Both defenses had more success in the second quarter, and a fourth-down stop by Nashoba gave the Chieftains the ball at their own 35 with 2:41 left in the half. A 60-yard run by Williams took Nashoba into the Pioneer red zone, and a 9-yard touchdown run by Sabourin knotted the score at 14-14 with just 44.8 seconds left in the half.
But that was plenty of time for Smiley and the Pioneers, who found themselves on the Nashoba 28-yard line with 14.9 seconds left. Smiley’s first throw into the end zone fell incomplete, but the second attempt found the leaping senior T.J. Kelley, who fought off triple coverage to hang onto the football even as he fell to the ground for the touchdown with no time left on the clock. The Pioneers led 21-14 at halftime, and the Chieftains would never fully regain their lost momentum.
Nashoba’s first possession of the second half went three and out, and St. John’s wasted no time reeling off another scoring drive, this one starting at midfield and ending with a nine-yard Combs run.

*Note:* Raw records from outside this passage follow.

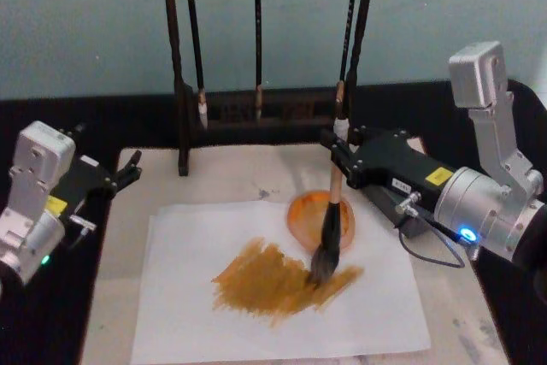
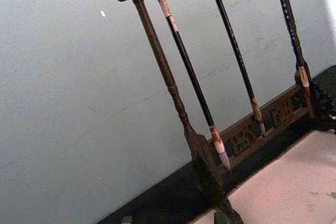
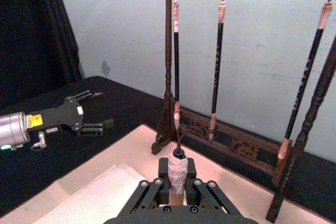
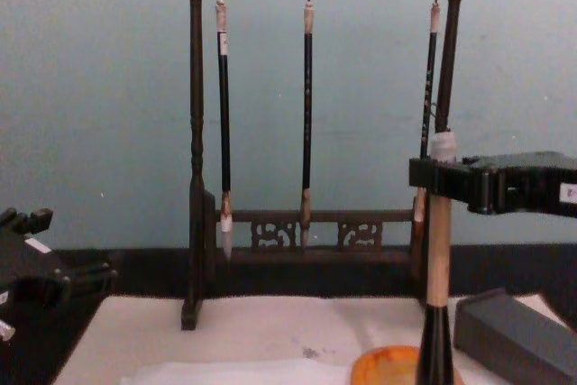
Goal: Pick up the brush from the inkstone, write on the paper, then place the brush back to its original position.
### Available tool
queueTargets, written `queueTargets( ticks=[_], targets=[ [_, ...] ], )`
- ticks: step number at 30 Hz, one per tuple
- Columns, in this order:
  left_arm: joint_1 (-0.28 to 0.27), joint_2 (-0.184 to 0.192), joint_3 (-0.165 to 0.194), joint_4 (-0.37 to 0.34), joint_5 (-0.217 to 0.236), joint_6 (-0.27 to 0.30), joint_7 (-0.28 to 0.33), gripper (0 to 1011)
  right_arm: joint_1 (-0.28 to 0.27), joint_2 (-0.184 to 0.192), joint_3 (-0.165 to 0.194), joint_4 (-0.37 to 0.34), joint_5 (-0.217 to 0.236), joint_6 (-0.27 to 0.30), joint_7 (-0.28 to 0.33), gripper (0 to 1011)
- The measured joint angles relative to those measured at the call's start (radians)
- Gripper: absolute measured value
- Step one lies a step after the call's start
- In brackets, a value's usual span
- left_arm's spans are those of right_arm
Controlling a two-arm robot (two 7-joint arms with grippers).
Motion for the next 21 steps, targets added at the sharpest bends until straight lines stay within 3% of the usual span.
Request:
queueTargets(
  ticks=[14,21],
  targets=[
    [0.000,0.000,0.000,0.000,0.000,0.000,0.000,1010,-0.005,-0.028,0.042,-0.016,0.006,0.022,0.027,162],
    [0.000,0.000,0.000,0.000,0.000,0.000,0.000,1009,0.009,-0.067,0.043,-0.013,0.008,0.028,0.062,162]
  ],
)
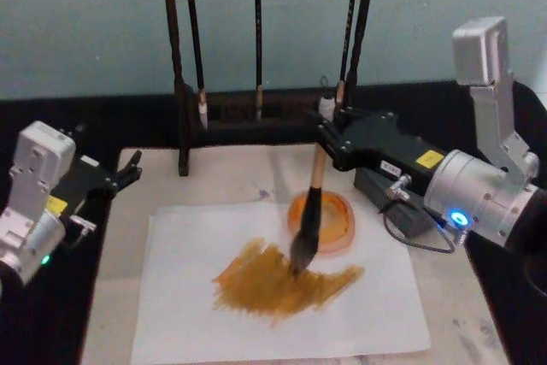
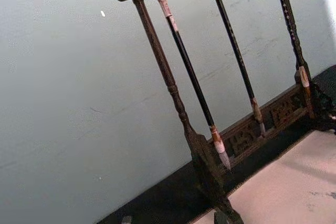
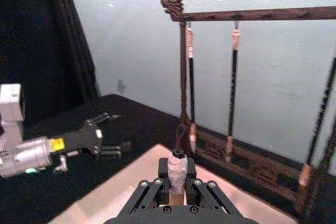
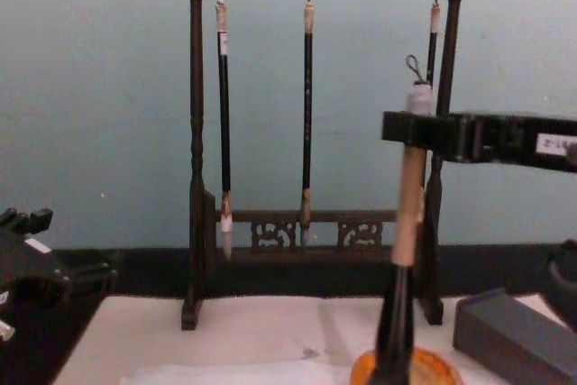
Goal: Pick up the brush from the inkstone, write on the paper, then place the brush back to its original position.
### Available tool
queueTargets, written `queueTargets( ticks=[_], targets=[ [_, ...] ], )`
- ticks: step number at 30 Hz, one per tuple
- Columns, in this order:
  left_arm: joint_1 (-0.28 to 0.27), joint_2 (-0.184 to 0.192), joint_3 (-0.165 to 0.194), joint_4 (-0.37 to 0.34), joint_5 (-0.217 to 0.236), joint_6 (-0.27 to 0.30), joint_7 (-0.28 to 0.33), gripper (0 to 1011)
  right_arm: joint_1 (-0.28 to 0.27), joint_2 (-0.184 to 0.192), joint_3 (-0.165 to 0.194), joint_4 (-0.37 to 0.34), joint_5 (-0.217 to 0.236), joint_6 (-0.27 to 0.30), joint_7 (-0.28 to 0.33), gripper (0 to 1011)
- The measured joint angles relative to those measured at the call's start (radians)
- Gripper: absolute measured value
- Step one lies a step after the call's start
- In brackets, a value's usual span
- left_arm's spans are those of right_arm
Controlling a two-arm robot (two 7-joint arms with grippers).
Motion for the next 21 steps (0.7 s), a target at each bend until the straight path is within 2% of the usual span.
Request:
queueTargets(
  ticks=[9,21],
  targets=[
    [0.000,0.000,0.000,0.000,0.000,0.000,0.000,1010,0.021,-0.046,-0.020,0.030,-0.002,-0.011,0.059,162],
    [0.000,0.000,0.000,0.000,0.000,0.000,0.000,1010,0.024,-0.044,-0.044,0.045,-0.023,-0.023,0.110,162]
  ],
)
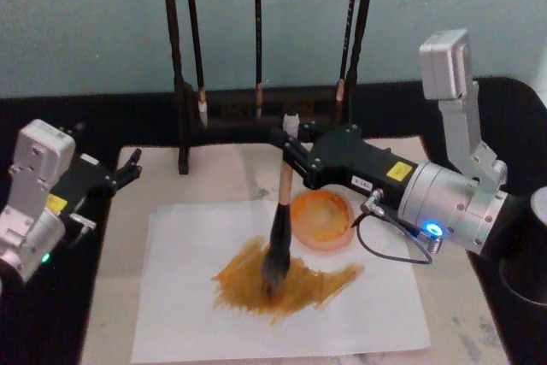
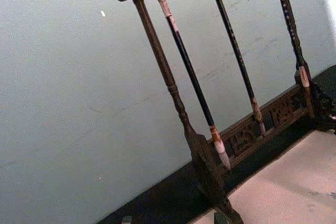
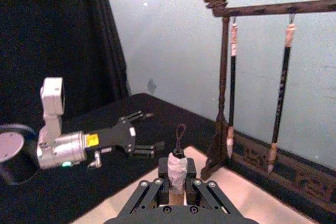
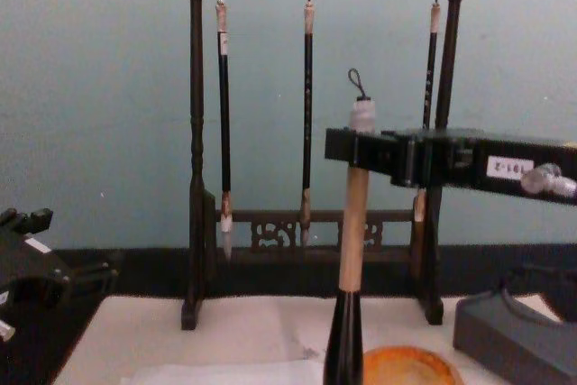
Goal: Pick up the brush from the inkstone, write on the paper, then place the brush back to its original position.
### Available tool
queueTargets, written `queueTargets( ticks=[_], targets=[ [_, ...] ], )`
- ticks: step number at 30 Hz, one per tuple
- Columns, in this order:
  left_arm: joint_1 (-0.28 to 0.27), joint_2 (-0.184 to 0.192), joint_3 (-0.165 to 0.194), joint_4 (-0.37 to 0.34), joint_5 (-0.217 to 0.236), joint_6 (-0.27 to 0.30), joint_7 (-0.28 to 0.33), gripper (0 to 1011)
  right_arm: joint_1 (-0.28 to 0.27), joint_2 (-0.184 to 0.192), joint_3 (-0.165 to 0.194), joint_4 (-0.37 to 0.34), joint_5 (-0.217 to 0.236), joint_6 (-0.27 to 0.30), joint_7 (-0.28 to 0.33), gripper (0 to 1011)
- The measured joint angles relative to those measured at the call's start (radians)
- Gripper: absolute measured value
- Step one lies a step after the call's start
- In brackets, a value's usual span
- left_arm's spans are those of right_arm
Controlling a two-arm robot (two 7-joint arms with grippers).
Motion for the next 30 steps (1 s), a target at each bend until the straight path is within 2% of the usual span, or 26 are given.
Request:
queueTargets(
  ticks=[6,17,30],
  targets=[
    [0.000,0.000,0.000,0.000,0.000,0.000,0.000,1010,-0.001,0.009,-0.009,0.007,-0.011,-0.002,0.020,162],
    [0.000,0.000,0.000,0.000,0.000,0.000,0.000,1009,0.000,0.006,-0.007,0.031,-0.024,-0.003,0.020,162],
    [0.000,0.000,0.000,0.000,0.000,0.000,0.000,1009,-0.018,-0.003,0.026,0.044,-0.027,0.000,-0.004,162]
  ],
)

The Chieftains made an offensive resurgence on their next possession, an 80 yard drive fueled by two big plays by Sabourin—a 42-yard run on the first play from scrimmage, and a 3-yard touchdown run four plays later to close St. John’s lead to 28-21 with five minutes left in the third quarter.
But the rest of the night belonged to St. John’s. The Pioneers scored again on a 38-yard throw from Smiley to Jones with 2:48 left in the third quarter, then stopped the Chieftains on fourth and goal from the 12 yard line early in the fourth quarter. Three and a half minutes later, a 1-yard touchdown run by Combs extended the lead to 42-21. And an interception by St. John’s senior Cam Murphy set up the Pioneers’ last touchdown, on a 5-yard run by Combs, to bring the score to its final margin with time running out.
Defending against the Pioneers’ no-huddle offense—not unlike the “blur offense” popularized by Philadelphia Eagles coach Chip Kelly—was challenging, said Stow senior co-captain Mike d’Entremont.
“It’s really hard to defend because they blur their motion. You get up from a tackle and have to go right back to the line of scrimmage,” d’Entremont said. “We didn’t have time to really execute our defensive plays as effectively as we could have.”
Tucker was encouraged by the team’s offensive performance, particularly that of Sabourin. “Matt always plays hard,” Tucker said. “I’m glad to see kids like that be successful.”
Sabourin, however, found it hard to celebrate his personal accomplishments.
“When you lose, it doesn’t really matter what you did as a player, the team still lost. Especially with the streak ending, that made it even worse,” Sabourin said. “It’s a horrible feeling to be the first Nashoba team to lose in three years.”
That said, Sabourin and his teammates know they can’t spend too much time mourning the loss or the end of the streak, because they’ll be traveling to Marlboro this Friday to face the 4-0 Panthers.
“At the beginning of the year our coach had us write down our goals for the season, and I don’t remember continuing the streak being one of those goals,” d’Entremont said. “To us, we’re 3-1, not 29-1. We can’t keep our heads down. We need to bounce back from this and use it for motivation. We need to practice hard and focus on the things we need to do on the field.”